By 1877, the government sent General Oliver Howard to ask Joseph to move his people to the reservation or be forcefully removed. Even though the path to the reservation was treacherous, for they had to cross the
Snake River when it was swollen with spring run off, he started his 400 members, 60 of which were warriors toward the reservation. Angry young warriors on a raid killed several whitemen and trying to avoid a war, Joseph and several other chiefs of the non-treaty bands decided to try to flee.
This 1,400 mile chase not only took the lives of many Nez Perce it also made the government mad. When the army finally caught up to and captured the starving and tired Nez Perce they sent them to reservations thousands of miles away from their home. They weren't allowed to return to the Northwest for 8 years. When they were finally returned, Joseph was sent to the Coleville Reservation in Washington. He petitioned until his death to have his people returned to the Wallowa Valley.
The Tamkaliks Celebration is the return of the Wallowa Band to the valley. They celebration is held on land they own near Wallowa. It is slowly being made into an interpretive center where visitors and the locals can learn about the people who first inhabited the fertile valley raising fast, sure-footed appaloosas and living off the land.
|Part of the riders|
There was a flag ceremony with the American, Canadian, and military flags and feather staffs carried in with the dancers in full costumes following behind.

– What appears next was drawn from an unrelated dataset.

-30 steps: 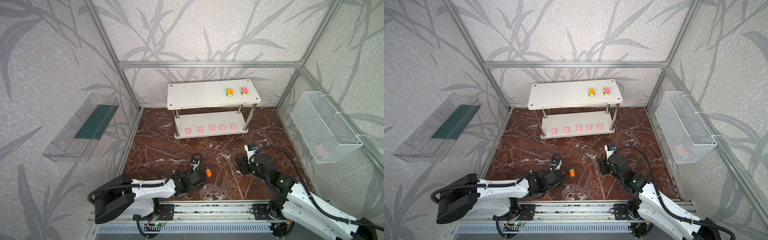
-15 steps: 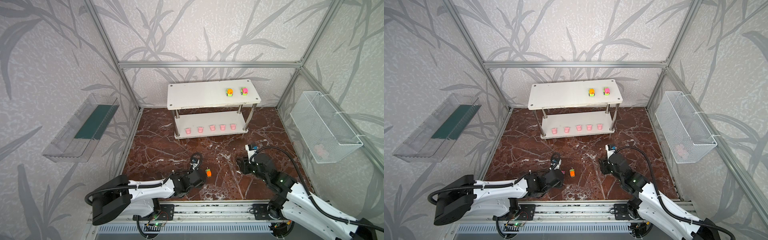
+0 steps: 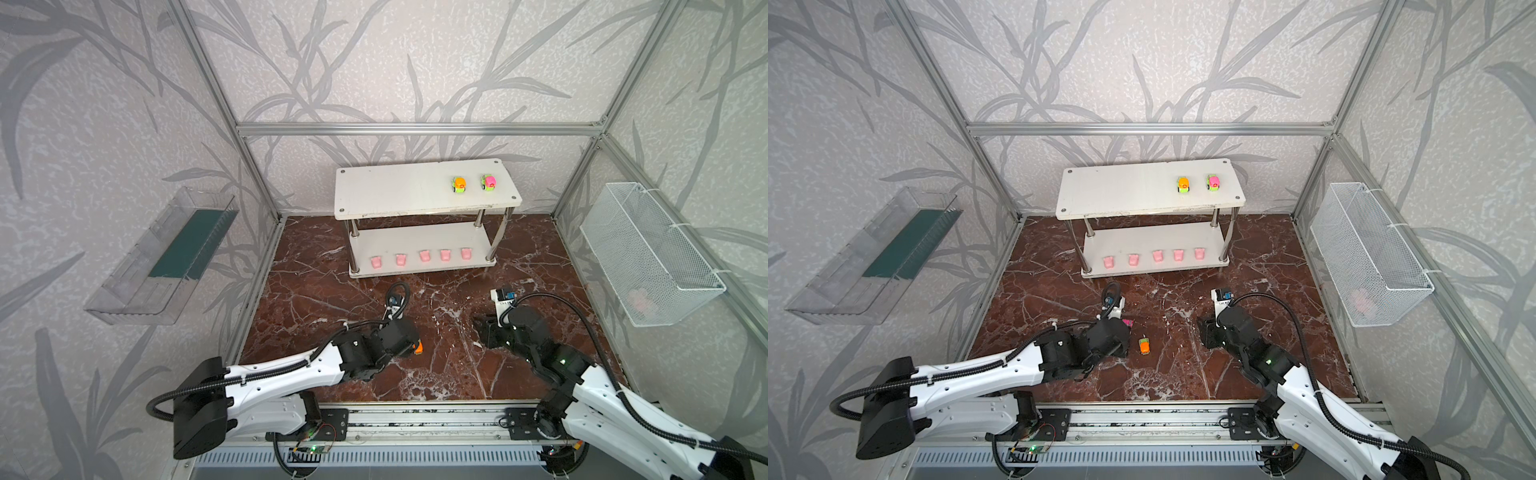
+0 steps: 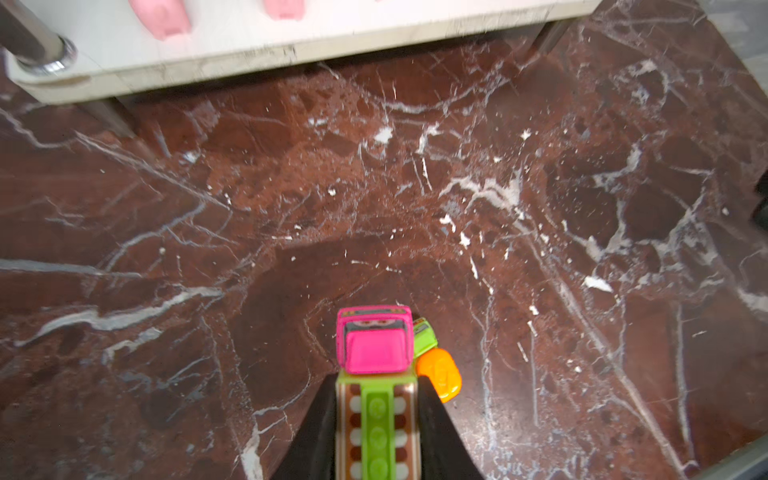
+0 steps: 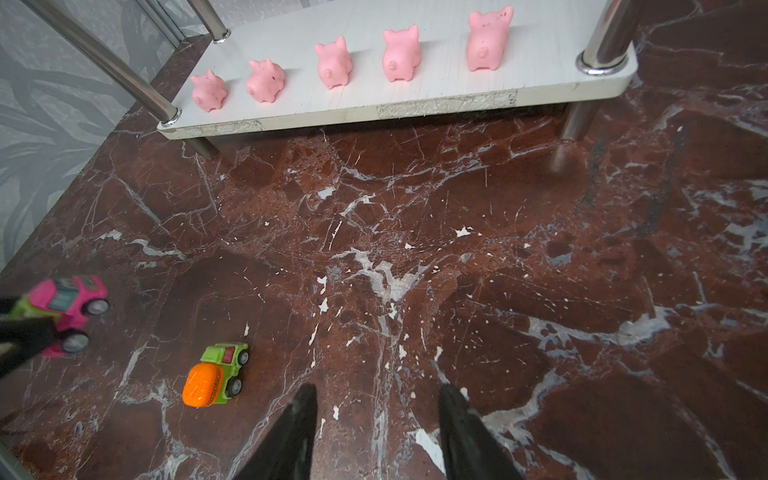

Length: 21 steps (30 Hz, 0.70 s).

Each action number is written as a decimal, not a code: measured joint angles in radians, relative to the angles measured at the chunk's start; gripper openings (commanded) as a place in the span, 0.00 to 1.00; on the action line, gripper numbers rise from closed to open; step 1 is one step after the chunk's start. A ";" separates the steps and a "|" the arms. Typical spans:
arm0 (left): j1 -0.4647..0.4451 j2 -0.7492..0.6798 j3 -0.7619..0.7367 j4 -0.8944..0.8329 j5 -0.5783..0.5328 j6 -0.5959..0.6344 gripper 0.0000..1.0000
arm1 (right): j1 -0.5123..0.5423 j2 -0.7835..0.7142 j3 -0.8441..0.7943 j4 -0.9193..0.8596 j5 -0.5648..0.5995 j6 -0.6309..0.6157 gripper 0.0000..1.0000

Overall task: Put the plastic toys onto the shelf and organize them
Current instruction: 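Lift the pink-topped truck with the left gripper and carry it over the top shelf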

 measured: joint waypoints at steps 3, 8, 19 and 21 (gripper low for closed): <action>0.041 0.000 0.129 -0.080 -0.023 0.032 0.26 | 0.000 0.000 -0.005 0.000 0.000 0.000 0.48; 0.142 -0.003 0.322 -0.166 -0.036 0.099 0.26 | -0.003 0.000 -0.015 0.002 -0.001 0.001 0.48; 0.311 0.086 0.818 -0.253 -0.065 0.292 0.26 | -0.005 0.037 -0.039 0.025 -0.016 0.001 0.48; 0.344 0.128 0.903 -0.263 -0.062 0.319 0.26 | -0.006 0.047 -0.040 0.033 -0.021 0.001 0.48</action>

|Young women during the flag ceremony|
The afternoon was filled with dancing and dance competitions. The beat of the drums felt like the heart beat of the earth as the dancers moved to the beat and language of their ancestors.
Unfortunately the heat, and I believe the meal I had the night before, took a toll on me and I didn't stick around for the adult contests, though I saw some wonderful costumes and individuals I would have liked to see dance. I had a two hour drive back to my daughter's and left to make sure I made it back.
|This was a group dance, all ages|
I was invited to come back next year and I've already marked it on my calendar.
If you haven't been to a powwow, I highly recommend you go. It will fill you with a new gratitude for life, nature, and people.